In the reply, include exactly the lines of the entries below from the first to the line with "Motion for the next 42", that line included.

Provided information below:

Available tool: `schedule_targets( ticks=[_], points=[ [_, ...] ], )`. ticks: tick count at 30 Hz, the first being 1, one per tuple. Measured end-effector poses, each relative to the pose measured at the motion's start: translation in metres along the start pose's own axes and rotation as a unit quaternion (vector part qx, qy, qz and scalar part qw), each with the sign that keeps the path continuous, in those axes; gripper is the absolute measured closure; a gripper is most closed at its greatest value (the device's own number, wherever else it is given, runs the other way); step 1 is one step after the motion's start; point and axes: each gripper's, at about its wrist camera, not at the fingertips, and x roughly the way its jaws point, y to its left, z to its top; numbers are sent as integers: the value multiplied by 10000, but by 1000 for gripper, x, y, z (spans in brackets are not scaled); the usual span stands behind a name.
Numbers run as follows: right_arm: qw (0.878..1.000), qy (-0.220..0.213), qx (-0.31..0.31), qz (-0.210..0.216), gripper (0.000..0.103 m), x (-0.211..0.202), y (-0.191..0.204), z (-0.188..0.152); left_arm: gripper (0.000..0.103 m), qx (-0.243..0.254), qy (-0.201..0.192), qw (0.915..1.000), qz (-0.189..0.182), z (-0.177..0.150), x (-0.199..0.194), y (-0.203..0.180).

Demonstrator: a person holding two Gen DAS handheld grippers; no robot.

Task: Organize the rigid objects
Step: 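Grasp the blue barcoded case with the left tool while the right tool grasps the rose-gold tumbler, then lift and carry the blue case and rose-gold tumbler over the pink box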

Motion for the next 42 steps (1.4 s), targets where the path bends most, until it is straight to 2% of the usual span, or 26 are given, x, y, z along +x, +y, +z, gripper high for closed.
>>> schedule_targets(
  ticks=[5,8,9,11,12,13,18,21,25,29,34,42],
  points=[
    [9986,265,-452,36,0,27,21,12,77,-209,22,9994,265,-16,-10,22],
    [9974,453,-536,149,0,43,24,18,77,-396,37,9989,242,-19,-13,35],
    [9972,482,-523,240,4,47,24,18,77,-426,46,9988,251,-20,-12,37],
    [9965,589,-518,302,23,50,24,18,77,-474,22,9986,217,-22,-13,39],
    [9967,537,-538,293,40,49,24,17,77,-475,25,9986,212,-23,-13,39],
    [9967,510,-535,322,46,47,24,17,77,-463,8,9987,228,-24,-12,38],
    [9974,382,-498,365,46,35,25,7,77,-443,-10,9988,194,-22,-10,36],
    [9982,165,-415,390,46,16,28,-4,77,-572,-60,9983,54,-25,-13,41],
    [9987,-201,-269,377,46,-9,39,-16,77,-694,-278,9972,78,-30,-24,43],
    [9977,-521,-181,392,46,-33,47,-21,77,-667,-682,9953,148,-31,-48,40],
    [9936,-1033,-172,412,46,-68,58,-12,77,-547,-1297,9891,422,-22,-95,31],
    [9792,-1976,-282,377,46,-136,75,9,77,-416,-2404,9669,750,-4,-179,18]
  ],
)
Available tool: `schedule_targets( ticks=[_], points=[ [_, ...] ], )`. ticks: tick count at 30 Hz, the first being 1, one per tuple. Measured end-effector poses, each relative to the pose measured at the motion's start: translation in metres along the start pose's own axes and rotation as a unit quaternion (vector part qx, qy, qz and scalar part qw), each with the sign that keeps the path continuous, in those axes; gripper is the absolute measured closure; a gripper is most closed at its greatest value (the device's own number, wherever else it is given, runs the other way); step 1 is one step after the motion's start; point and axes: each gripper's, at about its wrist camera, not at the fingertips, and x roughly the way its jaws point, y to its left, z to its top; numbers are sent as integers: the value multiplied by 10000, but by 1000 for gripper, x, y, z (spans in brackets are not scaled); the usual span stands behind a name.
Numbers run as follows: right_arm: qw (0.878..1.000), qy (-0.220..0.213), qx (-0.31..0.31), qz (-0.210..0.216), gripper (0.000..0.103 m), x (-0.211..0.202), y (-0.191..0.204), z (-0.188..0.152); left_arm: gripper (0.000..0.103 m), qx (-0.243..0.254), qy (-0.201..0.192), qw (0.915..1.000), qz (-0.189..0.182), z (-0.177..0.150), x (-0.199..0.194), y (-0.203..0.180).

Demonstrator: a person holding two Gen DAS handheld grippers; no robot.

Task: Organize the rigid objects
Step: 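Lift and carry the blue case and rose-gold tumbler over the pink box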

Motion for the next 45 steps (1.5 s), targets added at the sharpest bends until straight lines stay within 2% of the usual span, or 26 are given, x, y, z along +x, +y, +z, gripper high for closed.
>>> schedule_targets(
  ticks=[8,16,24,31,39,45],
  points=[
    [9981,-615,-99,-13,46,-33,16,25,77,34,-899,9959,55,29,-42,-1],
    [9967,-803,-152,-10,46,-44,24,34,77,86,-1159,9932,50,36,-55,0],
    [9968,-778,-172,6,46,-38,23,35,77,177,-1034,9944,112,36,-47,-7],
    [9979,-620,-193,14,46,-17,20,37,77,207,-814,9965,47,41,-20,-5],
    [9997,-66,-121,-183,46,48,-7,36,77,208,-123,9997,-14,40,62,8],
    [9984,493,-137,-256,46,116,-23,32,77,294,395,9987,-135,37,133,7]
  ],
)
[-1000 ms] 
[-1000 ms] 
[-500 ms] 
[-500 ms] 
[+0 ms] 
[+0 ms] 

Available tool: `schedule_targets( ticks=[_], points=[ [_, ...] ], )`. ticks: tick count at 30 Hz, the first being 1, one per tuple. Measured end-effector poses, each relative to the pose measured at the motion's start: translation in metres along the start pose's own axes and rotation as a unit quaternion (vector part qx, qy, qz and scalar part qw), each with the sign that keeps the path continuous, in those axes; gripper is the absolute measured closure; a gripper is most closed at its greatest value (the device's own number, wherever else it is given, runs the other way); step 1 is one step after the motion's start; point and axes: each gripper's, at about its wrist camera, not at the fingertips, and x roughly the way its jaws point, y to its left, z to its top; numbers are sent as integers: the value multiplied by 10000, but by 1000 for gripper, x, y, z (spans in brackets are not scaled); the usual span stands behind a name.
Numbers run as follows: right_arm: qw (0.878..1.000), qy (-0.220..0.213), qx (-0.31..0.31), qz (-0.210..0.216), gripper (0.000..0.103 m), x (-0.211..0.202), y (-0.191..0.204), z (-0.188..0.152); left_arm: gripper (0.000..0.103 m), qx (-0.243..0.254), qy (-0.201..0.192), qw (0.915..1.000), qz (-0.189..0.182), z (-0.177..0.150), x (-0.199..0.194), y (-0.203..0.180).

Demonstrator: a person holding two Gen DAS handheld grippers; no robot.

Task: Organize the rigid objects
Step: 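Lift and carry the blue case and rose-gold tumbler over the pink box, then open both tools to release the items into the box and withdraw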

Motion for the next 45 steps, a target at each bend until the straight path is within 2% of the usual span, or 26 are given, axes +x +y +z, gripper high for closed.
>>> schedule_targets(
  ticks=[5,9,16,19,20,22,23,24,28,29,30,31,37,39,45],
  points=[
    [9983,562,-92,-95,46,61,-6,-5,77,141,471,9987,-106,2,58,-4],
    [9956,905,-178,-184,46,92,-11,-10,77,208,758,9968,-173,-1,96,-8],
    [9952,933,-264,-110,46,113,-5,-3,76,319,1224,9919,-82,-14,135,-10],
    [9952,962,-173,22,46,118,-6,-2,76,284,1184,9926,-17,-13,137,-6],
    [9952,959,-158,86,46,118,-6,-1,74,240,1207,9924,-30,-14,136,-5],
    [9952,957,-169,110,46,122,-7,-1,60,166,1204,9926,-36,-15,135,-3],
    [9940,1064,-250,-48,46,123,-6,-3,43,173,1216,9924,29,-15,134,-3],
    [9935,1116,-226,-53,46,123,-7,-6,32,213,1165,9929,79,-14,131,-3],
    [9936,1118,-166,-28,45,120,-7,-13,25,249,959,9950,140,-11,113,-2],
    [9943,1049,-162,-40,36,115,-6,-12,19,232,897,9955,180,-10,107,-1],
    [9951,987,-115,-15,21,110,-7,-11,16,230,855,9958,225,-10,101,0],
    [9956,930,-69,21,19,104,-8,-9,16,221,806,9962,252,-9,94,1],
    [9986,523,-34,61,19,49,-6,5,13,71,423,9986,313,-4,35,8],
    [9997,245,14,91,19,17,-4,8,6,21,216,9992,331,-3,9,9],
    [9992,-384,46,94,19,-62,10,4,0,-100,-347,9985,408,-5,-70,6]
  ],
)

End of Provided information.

## Written solution
Available tool: `schedule_targets( ticks=[_], points=[ [_, ...] ], )`. ticks: tick count at 30 Hz, the first being 1, one per tuple. Measured end-effector poses, each relative to the pose measured at the motion's start: translation in metres along the start pose's own axes and rotation as a unit quaternion (vector part qx, qy, qz and scalar part qw), each with the sign that keeps the path continuous, in those axes; gripper is the absolute measured closure; a gripper is most closed at its greatest value (the device's own number, wherever else it is given, runs the other way); step 1 is one step after the motion's start; point and axes: each gripper's, at about its wrist camera, not at the fingertips, and x roughly the way its jaws point, y to its left, z to its top; numbers are sent as integers: the value multiplied by 10000, but by 1000 for gripper, x, y, z (spans in brackets are not scaled); the usual span stands behind a name.
Numbers run as follows: right_arm: qw (0.878..1.000), qy (-0.220..0.213), qx (-0.31..0.31), qz (-0.210..0.216), gripper (0.000..0.103 m), x (-0.211..0.202), y (-0.191..0.204), z (-0.188..0.152); left_arm: gripper (0.000..0.103 m), qx (-0.243..0.254), qy (-0.201..0.192), qw (0.915..1.000), qz (-0.189..0.182), z (-0.177..0.150), x (-0.199..0.194), y (-0.203..0.180).

Demonstrator: a person holding two Gen DAS handheld grippers; no robot.

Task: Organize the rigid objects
Step: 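Grasp the blue barcoded case with the left tool while the right tool grasps the rose-gold tumbler, then lift and carry the blue case and rose-gold tumbler over the pink box
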
Motion for the next 42 steps (1.4 s), targets where the path bends most, until it is straight to 2% of the usual span, or 26 are given, x, y, z along +x, +y, +z, gripper high for closed.

No further output is expected for this exercise.